Data and architecture design
Data architecture in Information Technology is composed of models, policies, rules or standards that govern which data is collected, and how it is stored, arranged, integrated, and put to use in data systems and in organizations. A Data Architecture is often the design of data for use in defining the target state and the subsequent planning needed to achieve the target state. It is usually one of several architecture domains that form the pillars of an enterprise architecture or solution architecture.
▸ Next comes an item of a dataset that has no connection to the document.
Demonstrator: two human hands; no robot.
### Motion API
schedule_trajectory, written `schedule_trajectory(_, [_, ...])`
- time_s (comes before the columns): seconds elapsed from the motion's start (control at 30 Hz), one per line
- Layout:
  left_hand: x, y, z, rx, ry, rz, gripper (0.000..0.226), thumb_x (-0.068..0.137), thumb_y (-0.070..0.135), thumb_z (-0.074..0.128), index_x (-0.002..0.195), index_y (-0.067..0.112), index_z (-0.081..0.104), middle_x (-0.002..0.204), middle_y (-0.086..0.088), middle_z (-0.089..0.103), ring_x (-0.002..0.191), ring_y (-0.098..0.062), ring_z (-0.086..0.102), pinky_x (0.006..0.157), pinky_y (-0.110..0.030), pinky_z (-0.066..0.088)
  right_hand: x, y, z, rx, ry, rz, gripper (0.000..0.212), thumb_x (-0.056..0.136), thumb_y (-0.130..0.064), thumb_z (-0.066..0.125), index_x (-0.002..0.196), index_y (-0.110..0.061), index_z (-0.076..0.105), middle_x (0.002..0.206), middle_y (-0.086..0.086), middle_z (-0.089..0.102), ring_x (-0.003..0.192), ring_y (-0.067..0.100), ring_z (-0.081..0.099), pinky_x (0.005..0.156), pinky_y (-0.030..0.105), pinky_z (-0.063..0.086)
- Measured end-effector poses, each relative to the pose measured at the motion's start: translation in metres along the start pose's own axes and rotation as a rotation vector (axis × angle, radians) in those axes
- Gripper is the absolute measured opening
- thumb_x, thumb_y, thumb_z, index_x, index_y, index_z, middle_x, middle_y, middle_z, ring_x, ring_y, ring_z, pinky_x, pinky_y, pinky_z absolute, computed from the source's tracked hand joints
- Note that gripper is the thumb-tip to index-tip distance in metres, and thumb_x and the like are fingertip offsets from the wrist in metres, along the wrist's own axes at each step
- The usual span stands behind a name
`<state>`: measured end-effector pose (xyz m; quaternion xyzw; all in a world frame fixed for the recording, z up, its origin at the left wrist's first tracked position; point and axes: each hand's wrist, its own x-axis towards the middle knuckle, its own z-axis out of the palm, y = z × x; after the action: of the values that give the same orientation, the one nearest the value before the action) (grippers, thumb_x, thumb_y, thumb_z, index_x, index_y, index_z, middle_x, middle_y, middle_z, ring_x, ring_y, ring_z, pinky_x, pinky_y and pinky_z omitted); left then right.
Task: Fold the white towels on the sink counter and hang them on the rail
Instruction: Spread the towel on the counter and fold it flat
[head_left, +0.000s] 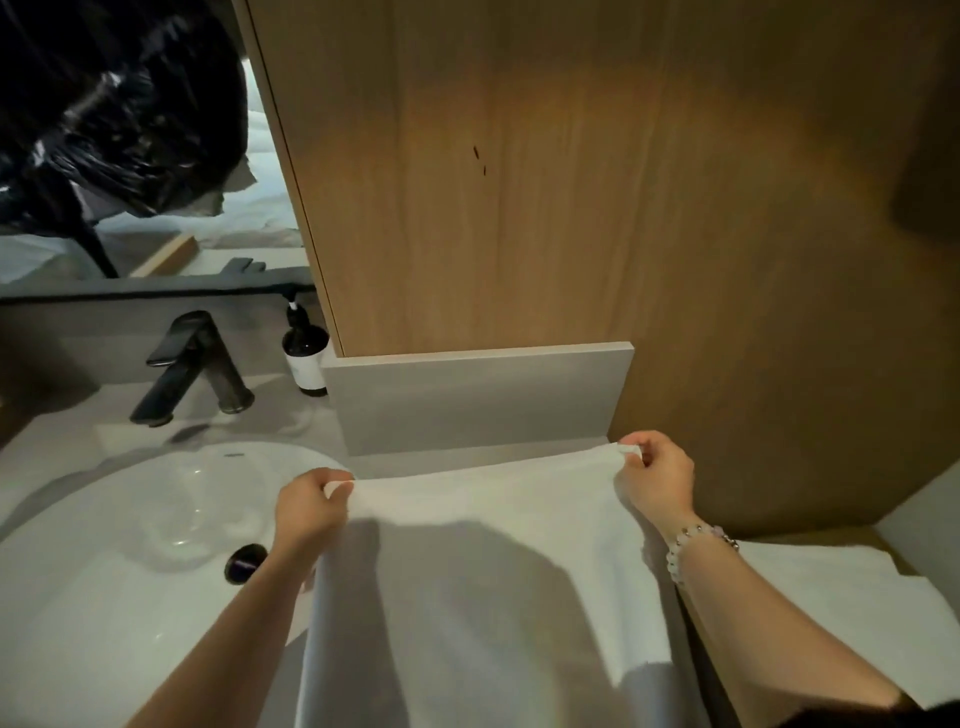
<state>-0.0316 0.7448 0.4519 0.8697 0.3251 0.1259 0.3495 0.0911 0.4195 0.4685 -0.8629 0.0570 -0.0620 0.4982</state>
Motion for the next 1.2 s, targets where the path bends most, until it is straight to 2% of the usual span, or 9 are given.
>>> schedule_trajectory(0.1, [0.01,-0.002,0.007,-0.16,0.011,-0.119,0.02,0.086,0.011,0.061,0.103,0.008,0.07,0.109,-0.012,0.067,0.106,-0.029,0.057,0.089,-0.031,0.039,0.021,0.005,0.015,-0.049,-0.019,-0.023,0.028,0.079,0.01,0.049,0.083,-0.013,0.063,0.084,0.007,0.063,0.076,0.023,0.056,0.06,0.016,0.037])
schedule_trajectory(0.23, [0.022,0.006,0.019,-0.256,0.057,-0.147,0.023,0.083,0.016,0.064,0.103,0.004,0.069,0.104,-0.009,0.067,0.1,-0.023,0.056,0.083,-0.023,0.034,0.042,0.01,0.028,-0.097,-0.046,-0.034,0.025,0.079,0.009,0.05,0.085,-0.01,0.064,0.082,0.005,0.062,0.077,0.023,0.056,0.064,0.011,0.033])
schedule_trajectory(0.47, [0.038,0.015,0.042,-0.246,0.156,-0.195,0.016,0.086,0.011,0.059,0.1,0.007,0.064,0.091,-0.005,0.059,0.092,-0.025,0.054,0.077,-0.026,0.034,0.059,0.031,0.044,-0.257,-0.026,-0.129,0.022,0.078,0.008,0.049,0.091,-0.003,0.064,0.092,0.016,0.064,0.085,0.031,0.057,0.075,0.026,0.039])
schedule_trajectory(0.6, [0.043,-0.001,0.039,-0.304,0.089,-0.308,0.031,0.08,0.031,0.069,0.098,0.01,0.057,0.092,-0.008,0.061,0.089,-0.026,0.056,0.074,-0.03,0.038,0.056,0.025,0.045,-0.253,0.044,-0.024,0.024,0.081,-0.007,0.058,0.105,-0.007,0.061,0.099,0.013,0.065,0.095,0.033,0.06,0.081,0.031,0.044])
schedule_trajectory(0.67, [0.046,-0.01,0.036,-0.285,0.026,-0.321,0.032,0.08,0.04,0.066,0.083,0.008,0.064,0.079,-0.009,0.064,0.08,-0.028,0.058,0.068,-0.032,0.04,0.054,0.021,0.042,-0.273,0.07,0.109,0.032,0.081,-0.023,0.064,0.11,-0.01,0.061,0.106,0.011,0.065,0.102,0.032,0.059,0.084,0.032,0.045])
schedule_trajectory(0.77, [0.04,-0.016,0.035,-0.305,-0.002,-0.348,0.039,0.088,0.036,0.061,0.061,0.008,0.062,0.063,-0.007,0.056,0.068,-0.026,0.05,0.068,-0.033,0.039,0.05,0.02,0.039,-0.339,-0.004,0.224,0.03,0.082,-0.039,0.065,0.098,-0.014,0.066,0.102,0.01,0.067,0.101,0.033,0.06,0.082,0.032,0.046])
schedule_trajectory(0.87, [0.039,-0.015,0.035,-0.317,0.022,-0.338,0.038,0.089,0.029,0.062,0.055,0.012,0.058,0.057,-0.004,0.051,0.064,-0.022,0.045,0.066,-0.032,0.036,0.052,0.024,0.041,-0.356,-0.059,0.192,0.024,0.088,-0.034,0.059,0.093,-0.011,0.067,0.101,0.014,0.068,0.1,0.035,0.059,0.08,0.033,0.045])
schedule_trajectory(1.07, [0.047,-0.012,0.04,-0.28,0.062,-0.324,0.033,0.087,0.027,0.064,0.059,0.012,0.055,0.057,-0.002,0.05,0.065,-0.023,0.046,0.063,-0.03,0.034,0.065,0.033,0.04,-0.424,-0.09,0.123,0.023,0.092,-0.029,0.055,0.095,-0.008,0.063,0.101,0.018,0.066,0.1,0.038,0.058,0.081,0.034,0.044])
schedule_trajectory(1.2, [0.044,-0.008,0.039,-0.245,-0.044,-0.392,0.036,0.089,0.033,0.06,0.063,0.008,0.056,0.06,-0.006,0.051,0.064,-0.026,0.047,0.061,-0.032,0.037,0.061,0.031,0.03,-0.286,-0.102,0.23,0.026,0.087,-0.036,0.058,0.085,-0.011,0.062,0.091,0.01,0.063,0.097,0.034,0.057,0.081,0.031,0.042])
A data architecture should set data standards for all its data systems as a vision or a model of the eventual interactions between those data systems. Data integration, for example, should be dependent upon data architecture standards since data integration requires data interactions between two or more data systems. A data architecture, in part, describes the data structures used by a business and its computer applications software. Data architectures address data in storage and data in motion; descriptions of data stores, data groups and data items; and mappings of those data artifacts to data qualities, applications, locations etc.
Essential to realizing the target state, Data Architecture describes how data is processed, stored, and utilized in a given system. It provides criteria for data processing operations that make it possible to design data flows and also control the flow of data in the system.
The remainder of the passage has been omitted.